# What the task requires:
Although the data below contains pictures, please reproduce only its words, exactly.
*** Opening Given data ***
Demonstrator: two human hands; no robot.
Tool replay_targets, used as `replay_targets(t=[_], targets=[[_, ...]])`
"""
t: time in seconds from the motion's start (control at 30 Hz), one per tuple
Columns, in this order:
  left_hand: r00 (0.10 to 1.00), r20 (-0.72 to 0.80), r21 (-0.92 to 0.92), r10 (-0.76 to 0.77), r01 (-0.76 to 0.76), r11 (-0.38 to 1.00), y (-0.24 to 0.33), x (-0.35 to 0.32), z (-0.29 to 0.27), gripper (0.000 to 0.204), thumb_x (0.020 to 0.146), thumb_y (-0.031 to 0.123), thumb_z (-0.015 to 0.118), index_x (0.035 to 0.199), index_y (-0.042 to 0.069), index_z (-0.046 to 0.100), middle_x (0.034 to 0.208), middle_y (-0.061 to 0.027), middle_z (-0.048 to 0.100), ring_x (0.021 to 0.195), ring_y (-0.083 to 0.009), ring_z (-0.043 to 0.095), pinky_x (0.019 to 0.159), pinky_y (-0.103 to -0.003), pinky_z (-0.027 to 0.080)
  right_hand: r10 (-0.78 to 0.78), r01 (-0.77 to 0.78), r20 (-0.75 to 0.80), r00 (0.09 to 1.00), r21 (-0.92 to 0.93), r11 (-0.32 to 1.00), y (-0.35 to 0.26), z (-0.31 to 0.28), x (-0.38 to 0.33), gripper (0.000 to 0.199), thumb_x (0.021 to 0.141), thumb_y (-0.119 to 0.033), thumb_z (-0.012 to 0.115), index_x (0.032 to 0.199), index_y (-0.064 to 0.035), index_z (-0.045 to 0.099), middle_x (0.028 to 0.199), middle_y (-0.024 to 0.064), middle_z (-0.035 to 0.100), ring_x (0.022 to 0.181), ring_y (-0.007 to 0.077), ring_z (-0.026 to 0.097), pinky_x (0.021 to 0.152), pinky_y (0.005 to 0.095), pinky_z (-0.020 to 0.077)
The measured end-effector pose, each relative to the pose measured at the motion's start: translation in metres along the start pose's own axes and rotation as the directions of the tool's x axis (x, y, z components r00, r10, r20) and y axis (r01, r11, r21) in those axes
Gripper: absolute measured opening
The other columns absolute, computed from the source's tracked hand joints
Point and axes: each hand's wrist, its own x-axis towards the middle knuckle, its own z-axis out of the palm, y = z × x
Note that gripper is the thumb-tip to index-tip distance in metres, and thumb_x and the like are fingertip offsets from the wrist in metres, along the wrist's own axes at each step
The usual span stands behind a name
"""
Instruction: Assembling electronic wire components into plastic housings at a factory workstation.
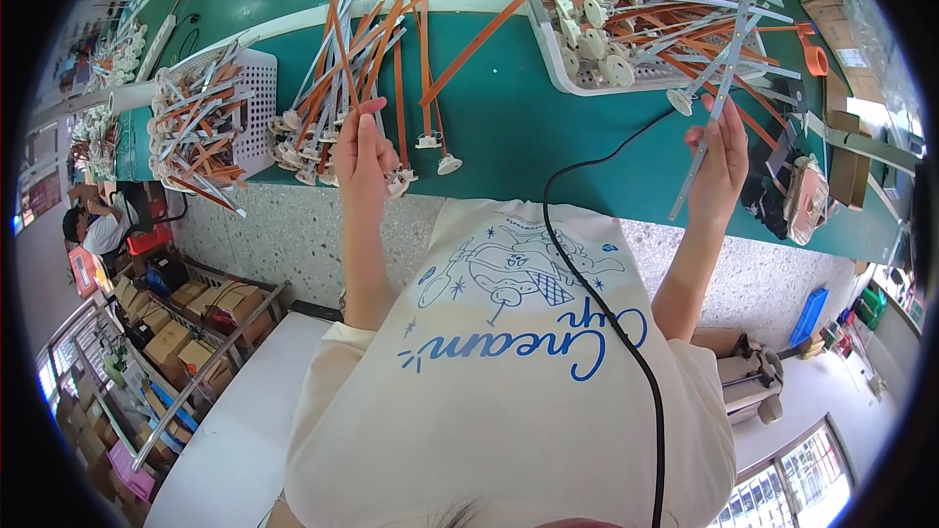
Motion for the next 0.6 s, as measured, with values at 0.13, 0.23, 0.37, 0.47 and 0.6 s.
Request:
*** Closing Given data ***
# Exercise output:
Demonstrator: two human hands; no robot.
Tool replay_targets, used as `replay_targets(t=[_], targets=[[_, ...]])`
"""
t: time in seconds from the motion's start (control at 30 Hz), one per tuple
Columns, in this order:
  left_hand: r00 (0.10 to 1.00), r20 (-0.72 to 0.80), r21 (-0.92 to 0.92), r10 (-0.76 to 0.77), r01 (-0.76 to 0.76), r11 (-0.38 to 1.00), y (-0.24 to 0.33), x (-0.35 to 0.32), z (-0.29 to 0.27), gripper (0.000 to 0.204), thumb_x (0.020 to 0.146), thumb_y (-0.031 to 0.123), thumb_z (-0.015 to 0.118), index_x (0.035 to 0.199), index_y (-0.042 to 0.069), index_z (-0.046 to 0.100), middle_x (0.034 to 0.208), middle_y (-0.061 to 0.027), middle_z (-0.048 to 0.100), ring_x (0.021 to 0.195), ring_y (-0.083 to 0.009), ring_z (-0.043 to 0.095), pinky_x (0.019 to 0.159), pinky_y (-0.103 to -0.003), pinky_z (-0.027 to 0.080)
  right_hand: r10 (-0.78 to 0.78), r01 (-0.77 to 0.78), r20 (-0.75 to 0.80), r00 (0.09 to 1.00), r21 (-0.92 to 0.93), r11 (-0.32 to 1.00), y (-0.35 to 0.26), z (-0.31 to 0.28), x (-0.38 to 0.33), gripper (0.000 to 0.199), thumb_x (0.021 to 0.141), thumb_y (-0.119 to 0.033), thumb_z (-0.012 to 0.115), index_x (0.032 to 0.199), index_y (-0.064 to 0.035), index_z (-0.045 to 0.099), middle_x (0.028 to 0.199), middle_y (-0.024 to 0.064), middle_z (-0.035 to 0.100), ring_x (0.022 to 0.181), ring_y (-0.007 to 0.077), ring_z (-0.026 to 0.097), pinky_x (0.021 to 0.152), pinky_y (0.005 to 0.095), pinky_z (-0.020 to 0.077)
The measured end-effector pose, each relative to the pose measured at the motion's start: translation in metres along the start pose's own axes and rotation as the directions of the tool's x axis (x, y, z components r00, r10, r20) and y axis (r01, r11, r21) in those axes
Gripper: absolute measured opening
The other columns absolute, computed from the source's tracked hand joints
Point and axes: each hand's wrist, its own x-axis towards the middle knuckle, its own z-axis out of the palm, y = z × x
Note that gripper is the thumb-tip to index-tip distance in metres, and thumb_x and the like are fingertip offsets from the wrist in metres, along the wrist's own axes at each step
The usual span stands behind a name
"""
Instruction: Assembling electronic wire components into plastic housings at a factory workstation.
Motion for the next 0.6 s, as measured, with values at 0.13, 0.23, 0.37, 0.47 and 0.6 s.
Request:

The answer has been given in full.